__Task prompt__
Below are several entries. Transcribe exactly those lines that fall from the one with "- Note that" through the one with "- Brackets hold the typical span", end lines included.

__The data__
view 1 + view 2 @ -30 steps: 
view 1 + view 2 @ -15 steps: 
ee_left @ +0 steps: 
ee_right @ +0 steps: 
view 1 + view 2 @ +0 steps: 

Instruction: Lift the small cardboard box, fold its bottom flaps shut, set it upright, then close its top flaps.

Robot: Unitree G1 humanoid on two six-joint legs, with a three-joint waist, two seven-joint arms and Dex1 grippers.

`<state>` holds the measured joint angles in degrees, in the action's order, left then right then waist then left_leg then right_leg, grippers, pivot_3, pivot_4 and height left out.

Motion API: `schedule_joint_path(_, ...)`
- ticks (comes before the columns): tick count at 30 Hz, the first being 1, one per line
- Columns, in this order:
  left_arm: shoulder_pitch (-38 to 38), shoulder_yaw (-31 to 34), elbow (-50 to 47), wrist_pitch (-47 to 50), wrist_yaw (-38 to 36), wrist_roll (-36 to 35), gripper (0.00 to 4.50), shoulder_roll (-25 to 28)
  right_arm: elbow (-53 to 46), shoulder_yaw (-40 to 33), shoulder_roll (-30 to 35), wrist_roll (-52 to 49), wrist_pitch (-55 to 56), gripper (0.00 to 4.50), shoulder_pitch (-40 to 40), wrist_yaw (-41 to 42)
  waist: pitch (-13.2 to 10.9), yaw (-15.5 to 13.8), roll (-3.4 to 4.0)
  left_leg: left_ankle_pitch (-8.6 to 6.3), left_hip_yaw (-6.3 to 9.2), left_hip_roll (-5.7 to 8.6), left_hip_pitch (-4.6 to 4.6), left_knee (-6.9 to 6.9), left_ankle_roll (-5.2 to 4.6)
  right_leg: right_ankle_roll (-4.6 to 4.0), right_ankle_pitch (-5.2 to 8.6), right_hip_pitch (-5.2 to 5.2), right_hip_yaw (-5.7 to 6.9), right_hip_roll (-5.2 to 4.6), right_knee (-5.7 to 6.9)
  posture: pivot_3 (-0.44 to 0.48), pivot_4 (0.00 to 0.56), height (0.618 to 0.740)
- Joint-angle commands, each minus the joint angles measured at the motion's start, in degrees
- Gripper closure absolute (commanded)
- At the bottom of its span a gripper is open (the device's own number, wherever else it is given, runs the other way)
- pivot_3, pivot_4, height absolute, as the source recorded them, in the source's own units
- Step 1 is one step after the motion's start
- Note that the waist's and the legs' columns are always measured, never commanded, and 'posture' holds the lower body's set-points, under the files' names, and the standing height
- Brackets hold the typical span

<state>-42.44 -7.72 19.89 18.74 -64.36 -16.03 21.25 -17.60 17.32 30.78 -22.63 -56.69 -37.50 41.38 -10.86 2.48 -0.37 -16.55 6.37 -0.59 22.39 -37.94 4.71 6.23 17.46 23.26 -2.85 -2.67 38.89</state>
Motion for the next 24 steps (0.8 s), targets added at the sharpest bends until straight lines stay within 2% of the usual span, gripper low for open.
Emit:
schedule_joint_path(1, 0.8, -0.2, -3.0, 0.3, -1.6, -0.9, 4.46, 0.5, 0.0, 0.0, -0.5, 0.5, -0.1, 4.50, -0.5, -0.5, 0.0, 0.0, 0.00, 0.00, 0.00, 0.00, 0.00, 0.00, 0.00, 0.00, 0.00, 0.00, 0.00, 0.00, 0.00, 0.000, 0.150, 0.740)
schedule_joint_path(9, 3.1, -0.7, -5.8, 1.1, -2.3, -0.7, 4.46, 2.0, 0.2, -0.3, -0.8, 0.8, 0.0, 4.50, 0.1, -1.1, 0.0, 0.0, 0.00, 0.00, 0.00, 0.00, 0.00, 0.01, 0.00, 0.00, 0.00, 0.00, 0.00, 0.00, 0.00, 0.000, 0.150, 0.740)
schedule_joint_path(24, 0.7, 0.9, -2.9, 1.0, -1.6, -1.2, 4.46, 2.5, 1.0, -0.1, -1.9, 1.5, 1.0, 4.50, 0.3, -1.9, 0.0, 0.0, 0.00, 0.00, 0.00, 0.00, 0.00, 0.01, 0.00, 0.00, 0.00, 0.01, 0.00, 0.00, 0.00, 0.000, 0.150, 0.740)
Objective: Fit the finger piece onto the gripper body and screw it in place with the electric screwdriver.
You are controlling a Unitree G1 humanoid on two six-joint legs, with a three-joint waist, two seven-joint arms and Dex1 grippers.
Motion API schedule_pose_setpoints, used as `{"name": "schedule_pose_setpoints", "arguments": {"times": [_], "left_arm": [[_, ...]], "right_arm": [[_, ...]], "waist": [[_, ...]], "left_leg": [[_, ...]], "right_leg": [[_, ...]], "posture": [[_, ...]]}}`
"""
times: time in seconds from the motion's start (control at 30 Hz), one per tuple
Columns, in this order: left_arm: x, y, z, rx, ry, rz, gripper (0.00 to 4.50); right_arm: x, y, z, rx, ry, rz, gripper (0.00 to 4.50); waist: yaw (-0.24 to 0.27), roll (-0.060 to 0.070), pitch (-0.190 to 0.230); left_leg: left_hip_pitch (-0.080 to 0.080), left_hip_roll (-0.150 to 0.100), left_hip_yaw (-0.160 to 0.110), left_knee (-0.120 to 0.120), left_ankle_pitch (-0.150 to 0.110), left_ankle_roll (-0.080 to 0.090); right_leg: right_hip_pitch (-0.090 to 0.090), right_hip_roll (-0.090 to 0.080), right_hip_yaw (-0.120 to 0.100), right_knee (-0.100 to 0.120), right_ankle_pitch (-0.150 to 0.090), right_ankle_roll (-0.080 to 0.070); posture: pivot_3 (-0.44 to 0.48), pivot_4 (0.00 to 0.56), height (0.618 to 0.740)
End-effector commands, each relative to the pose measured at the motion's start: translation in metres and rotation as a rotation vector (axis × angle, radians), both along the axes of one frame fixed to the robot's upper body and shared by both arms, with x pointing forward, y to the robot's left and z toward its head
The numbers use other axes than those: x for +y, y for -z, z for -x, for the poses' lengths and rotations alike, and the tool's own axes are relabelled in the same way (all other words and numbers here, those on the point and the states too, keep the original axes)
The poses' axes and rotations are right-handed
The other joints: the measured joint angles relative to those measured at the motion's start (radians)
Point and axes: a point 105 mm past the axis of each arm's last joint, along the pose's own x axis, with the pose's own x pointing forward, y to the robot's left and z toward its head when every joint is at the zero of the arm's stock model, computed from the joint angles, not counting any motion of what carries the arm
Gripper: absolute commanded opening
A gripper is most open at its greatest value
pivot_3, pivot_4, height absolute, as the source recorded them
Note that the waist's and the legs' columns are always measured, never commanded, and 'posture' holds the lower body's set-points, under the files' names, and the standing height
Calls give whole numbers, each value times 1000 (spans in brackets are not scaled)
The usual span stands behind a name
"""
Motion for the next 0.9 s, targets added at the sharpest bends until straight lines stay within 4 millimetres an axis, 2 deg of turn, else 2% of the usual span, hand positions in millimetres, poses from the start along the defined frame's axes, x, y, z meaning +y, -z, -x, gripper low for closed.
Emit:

__Your response__
- Note that the waist's and the legs' columns are always measured, never commanded, and 'posture' holds the lower body's set-points, under the files' names, and the standing height
- Brackets hold the typical span

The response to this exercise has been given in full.